About 4,000 heart transplants are performed each year in the United States and the number is increasing. However, in a significant percentage of cases, the body rejects the transplanted organ, misclassifying it as a threat and sending the immune system to attack.
Existing treatments focus on one of two paths: suppressing the immune system from attacking, but leaving the patient’s immune system compromised to viral and bacterial threats, or developing tolerance, which helps the body accept the new organ.
Scott and his lab focus on the second approach; In the new study, he and his co-authors attempted to reconfigure the cellular-level instructions that cause an immune system to attack a new organ, essentially retraining the immune system to tolerate the new cells.
The role of myeloid cells in organ rejection
The body’s immune system uses a wide range of white blood cell types to address a variety of threats and functions, including pathogenic infections, cancer, and wound healing. Myeloid cells circulating in the bloodstream are particularly versatile white blood cells, capable of changing into several different shapes as required by the task at hand. When they detect a threat, myeloid cells called monocytes can transform into inflammatory macrophages: attack cells that deal with intruders.

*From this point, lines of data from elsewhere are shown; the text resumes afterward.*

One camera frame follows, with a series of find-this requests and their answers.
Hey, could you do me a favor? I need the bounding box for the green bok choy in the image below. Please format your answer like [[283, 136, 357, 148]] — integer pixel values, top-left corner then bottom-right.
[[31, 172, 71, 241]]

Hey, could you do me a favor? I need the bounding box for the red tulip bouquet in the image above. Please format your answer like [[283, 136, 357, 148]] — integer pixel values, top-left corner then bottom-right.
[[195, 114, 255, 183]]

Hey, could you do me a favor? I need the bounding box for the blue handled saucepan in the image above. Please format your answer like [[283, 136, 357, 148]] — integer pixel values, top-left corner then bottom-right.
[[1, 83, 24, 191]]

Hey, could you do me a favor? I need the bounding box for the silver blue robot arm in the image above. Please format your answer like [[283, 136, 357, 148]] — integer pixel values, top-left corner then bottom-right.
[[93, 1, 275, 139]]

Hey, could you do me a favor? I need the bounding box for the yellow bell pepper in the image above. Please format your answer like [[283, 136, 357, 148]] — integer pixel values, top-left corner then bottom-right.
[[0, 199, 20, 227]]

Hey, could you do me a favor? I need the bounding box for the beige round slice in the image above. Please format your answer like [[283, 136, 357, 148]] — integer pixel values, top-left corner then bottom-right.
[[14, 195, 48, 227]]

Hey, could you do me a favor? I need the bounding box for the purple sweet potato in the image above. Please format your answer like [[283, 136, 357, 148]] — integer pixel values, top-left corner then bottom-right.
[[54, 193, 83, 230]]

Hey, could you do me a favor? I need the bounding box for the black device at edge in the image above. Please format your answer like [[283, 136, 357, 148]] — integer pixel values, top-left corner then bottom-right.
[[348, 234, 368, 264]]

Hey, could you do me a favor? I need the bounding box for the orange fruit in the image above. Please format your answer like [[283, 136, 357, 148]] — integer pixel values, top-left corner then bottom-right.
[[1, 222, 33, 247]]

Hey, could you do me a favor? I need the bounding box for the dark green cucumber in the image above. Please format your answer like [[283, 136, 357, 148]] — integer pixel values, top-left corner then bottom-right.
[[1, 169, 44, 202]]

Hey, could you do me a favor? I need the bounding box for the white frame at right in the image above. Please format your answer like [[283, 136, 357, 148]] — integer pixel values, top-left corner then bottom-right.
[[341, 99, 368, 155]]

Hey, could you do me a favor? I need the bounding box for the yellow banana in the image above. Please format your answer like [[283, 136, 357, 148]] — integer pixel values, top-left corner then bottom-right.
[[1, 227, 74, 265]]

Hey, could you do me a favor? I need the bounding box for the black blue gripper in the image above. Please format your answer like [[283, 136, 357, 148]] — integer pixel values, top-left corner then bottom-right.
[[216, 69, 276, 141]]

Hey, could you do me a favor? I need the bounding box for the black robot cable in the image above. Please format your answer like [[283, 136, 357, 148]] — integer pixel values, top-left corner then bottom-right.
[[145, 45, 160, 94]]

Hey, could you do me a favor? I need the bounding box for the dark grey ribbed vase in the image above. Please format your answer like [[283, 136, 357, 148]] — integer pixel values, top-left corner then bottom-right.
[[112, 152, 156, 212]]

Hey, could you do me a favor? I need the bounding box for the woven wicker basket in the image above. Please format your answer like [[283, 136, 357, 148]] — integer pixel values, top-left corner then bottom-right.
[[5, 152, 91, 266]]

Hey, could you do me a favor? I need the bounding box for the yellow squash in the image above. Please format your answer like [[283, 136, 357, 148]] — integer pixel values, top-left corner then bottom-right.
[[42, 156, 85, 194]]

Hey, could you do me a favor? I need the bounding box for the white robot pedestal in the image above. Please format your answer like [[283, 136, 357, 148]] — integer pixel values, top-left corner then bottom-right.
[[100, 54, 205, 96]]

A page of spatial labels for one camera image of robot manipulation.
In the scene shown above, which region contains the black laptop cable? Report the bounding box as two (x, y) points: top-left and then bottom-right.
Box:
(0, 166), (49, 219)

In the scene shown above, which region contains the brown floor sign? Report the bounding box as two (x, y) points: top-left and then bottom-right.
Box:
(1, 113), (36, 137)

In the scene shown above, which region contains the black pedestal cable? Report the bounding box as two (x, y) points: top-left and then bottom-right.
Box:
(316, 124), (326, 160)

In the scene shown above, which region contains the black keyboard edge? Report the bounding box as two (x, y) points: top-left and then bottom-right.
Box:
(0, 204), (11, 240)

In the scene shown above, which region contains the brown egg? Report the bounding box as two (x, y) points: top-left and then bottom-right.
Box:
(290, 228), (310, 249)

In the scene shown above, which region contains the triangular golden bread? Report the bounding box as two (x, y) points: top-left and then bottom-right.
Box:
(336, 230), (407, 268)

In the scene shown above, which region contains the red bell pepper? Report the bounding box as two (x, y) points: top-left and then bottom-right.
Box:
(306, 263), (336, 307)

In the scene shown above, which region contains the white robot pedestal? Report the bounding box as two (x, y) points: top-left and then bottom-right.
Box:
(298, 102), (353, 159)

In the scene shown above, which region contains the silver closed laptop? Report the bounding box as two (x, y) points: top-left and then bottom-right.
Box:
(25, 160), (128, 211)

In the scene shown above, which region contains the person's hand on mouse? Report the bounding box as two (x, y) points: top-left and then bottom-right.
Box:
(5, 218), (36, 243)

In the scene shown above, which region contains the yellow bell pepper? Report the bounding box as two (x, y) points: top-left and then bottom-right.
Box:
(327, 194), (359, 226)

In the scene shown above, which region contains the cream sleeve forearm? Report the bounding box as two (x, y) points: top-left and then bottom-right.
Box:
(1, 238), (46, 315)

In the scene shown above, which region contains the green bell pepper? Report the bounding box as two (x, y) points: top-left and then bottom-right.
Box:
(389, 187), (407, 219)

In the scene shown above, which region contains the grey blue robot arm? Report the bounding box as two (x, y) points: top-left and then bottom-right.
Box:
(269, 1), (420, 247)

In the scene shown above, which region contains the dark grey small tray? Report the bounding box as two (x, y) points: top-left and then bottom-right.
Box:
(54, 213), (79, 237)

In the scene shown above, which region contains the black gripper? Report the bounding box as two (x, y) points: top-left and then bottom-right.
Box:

Targeting HIF-2α: a new therapeutic strategy
Dr. Edward Thorp, a long-term collaborator of Dr. Scott, discovered that these inflammatory macrophages did not always develop in response to the transplanted cells. They found that a particular protein, HIF-2α, influenced this process, as it was present in the hearts of mice that accepted the transplant, but not in those that rejected the new heart.
For the researchers, this meant that the protein could be therapeutically targeted and used to signal to the host’s immune system that the newly transplanted heart cells were fine and did not need to be attacked, preventing monocytes from transforming into inflammatory macrophages.
Therefore, the research team developed nanoparticles that encapsulate the drug Roxadustat, which increases HIF-2α levels in monocytes. Since the spleen serves as a reservoir for monocytes, the nanoparticles were targeted to this organ to modify circulating white blood cells and maximize the effect of the therapy. This strategy ensured that a sufficient number of circulating monocytes were modified to signal the immune system to specifically leave the transplanted heart cells alone, while allowing the immune system to remain fully functional.
In the study, mice that received the treatment showed a significantly increased ability to accept their transplanted hearts.
“We specifically targeted delivery of the drug directly to the spleen, which proved to be very effective. This ability to modify the way circulating monocytes respond to their environment has immense and broad therapeutic potential to treat a variety of different disorders.” Scott stated.